Bab 6
Dalam penziarahan cinta, ombak lautan yang
membawanya pergi pada sang kekasih adalah deburan sejati yang mengalir
dari samudera ketulusan hati. Langkah kaki yang diayunkannya, bagai
degup jantung yang menghidupi dan memelihara kekasihnya dari nestapa
dunia. Sedang semerbak untaian kata yang ditebarkan keudara bagai
senandung abadi, yang dinyanyikan bidadari surga.
Dapatkah kemurnian cinta menahan hasrat untuk
membahagiakan kekasihnya?, mungkinkah bulan akan membiarkan matahari
untuk bersinar selamanya tanpa saling melengkapi dan mengisi kekosongan
hari?! .
Telah bermil-mil jauhnya Satria meninggalkan
kerajaan Ansaria menuju kerajaan Tradasia. Selama dalam pengembaraan
tersebut, ia menuliskan kegelisahan hatinya pada daun lontar.
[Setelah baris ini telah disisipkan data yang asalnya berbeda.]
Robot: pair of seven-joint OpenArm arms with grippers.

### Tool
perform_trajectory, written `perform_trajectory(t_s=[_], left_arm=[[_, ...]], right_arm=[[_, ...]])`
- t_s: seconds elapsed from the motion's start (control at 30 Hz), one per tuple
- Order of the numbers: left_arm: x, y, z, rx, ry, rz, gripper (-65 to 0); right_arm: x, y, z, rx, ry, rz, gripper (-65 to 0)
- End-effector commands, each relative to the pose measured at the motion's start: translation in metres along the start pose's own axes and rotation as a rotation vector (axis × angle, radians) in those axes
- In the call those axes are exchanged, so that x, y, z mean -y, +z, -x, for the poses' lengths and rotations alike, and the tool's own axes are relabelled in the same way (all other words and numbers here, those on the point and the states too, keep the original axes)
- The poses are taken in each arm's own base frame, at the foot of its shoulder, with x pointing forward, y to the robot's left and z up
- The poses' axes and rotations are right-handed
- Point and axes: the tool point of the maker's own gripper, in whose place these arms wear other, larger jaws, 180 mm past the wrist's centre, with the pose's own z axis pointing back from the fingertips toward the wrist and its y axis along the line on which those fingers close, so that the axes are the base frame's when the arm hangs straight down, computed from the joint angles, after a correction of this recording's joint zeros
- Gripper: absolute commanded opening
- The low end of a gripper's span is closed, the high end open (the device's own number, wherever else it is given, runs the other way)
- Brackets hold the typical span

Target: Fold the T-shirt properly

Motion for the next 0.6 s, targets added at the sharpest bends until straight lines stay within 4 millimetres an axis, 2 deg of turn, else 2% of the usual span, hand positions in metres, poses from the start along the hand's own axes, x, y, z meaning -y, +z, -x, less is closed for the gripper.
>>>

Ia susun
kepedihannya itu hingga menjadi gulungan permadani syair nan indah.
“Duhai Tiara ! walau dalam pengembaraan spiritual
ini kau tak disisiku, namun bayang indahmu selalu bersemayam dalam
relung sanubariku”.
“Dari tiap helai dedaunan yang kutingalkan, namamu
selalu tertinggal dan mengakar pada paras bumi. Setiap kulantunkan
syair kerinduanku untukmu, maka burung-burung yang mendengarnya seakan
malu untuk ikut bersenandung”
“Duhai Tiara, dikeremangan malam ini, berpayungkan
temaram cahaya bulan, kulihat sosok bayang indahmu, menyapa halus
sudut-sudut tepian langitku yang senantiasa berbintang”
“Kemudian kulihat engkau mendendangkan lagu-lagu
cinta di puri jiwamu, atau kulihat dirimu berdiri dtepian senja, lalu
dengan sorot mata tajam; sambil menatap langit pucat kemudian mengubah
warnanya- dengan mata yang memancarkan indahnya pengetahuan”.
“Entah berapa banyak hari-hari keputusaanku telah sia-sia berlalu, tuk sekedar mencari bayangan lain selain dirimu.”
“Engkau dan hanya engkaulah bayangan semu yang akrab
diantara kehampaanku, dari mimpi-mimpi malamku, sering kulihat wujud
hidupmu dan menyaksikan jemari lentik putihmu menari diatas dawai
kecapi”.
“Sepasang mata itu telah membangkitkan dan
membimbing begitu banyak impian indah dalam diriku, Aku tak bisa
menghitung berapa kali aku putus asa mencari jelmaan lain dari dirimu”.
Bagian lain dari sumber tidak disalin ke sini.